事実ならば、これは今までにない展開である。魔王にはそもそも人間としての営みをしていた時期があり、それが何らかの理由で魔王となった。これまで不明だった魔王の生い立ちを明らかにする有力な手掛かりである。
「生まれ育ったという認識があるという事は、やはり魔王はアルテミジア正教の信者の一人だったのではないですか? それもただの信者じゃあないと思います。一個人として知られる何かの理由があるのではないですか?」
「否定はしません。ただ、詳細は申し上げられません。ここも縦社会です、上の命令には逆らえませんから」
大司教より上の人間、そうなるともはや教皇ぐらいしか思い当たらない。
教皇が口止めするのは、アルテミジア正教の信者から魔王が生まれたなどと体裁が悪いからなのだろう。だが、教皇が直接口止めしてくるとなれば、そもそも魔王の出自がただ者ではないことになる。少なくとも、箝口令を敷かなければならないほどの出自という事だ。
まさか、重職の誰かの息子だったりはしないだろうか?
ふと思い付いたその言葉を、オルランドは問い訊ねそうになり、思い留まる。どうせはぐらかされるだろうというのと、概ねそこは訊ねるまでもなく想像がつくからだ。

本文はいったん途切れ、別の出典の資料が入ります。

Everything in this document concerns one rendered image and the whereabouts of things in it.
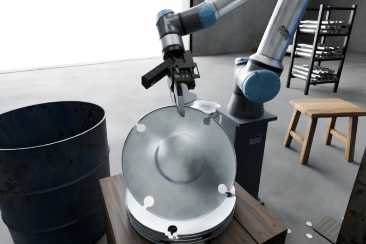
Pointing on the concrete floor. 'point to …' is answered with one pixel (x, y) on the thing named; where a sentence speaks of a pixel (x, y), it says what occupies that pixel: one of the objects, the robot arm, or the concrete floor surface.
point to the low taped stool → (314, 111)
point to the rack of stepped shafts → (321, 48)
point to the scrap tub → (53, 172)
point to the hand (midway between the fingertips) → (180, 113)
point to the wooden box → (260, 233)
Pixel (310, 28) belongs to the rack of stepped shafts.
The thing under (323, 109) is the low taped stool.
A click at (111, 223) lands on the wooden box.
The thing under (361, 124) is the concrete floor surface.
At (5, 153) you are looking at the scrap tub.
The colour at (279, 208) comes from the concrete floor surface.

「あなたは、魔王となる前の時期の事をご存知なのですか?」
「ええ、無論。彼……名前をゲオルグといいます。ゲオルグはよくここの聖堂にも来ていました。非常に聡明で優しい子供でした。それがあのような禍々しい魔王になるなどと、恐ろしい悪魔が取り憑いたに違いありません!」
オルランドは、今の大司教の言葉の最後の方がやけに心無い言い方に聞こえてならなかった。そこだけは本音とは裏腹の言葉を口にしている。そう思わせたいのだろうか。とすると、ゲオルグ少年は何かが取り憑いて突然と魔王になった訳ではなく、何かしら魔王として振る舞うようになった前兆でもあったのだろうか。
「ゲオルグ少年は、何をもって魔王となったのですか? こう、教団の認定を受けるような、そういったきっかけです」
「詳細は話せません。彼がここで行った所業については、やはり口止めをされているからです」
「所業って……つまり、それほどの事があったと」
そしてその詳細を隠すという事は、何らかの落ち度や後ろめたさ、教団側の非がそこにはあるからだろう。一方的な被害者であれば、魔王の凶悪さを喧伝する材料になるはずである。口止めする理由がない。
「人死にがあったか。それくらいはお答えできませんか?」
「御想像にお任せします。ただし、くれぐれも軽々に憶測を公にしませんように」
そう忠告するかのような口振りだが、オルランドにはどうしてもそれが逆の意図にしか感じられなかった。無闇に騒ぎ立てるな、というのはおそらく本音だろう。だがそれ以外の言葉は、まるでオルランドにもっと詮索させるような思わせ振りな言葉を選んでいるように思えてならない。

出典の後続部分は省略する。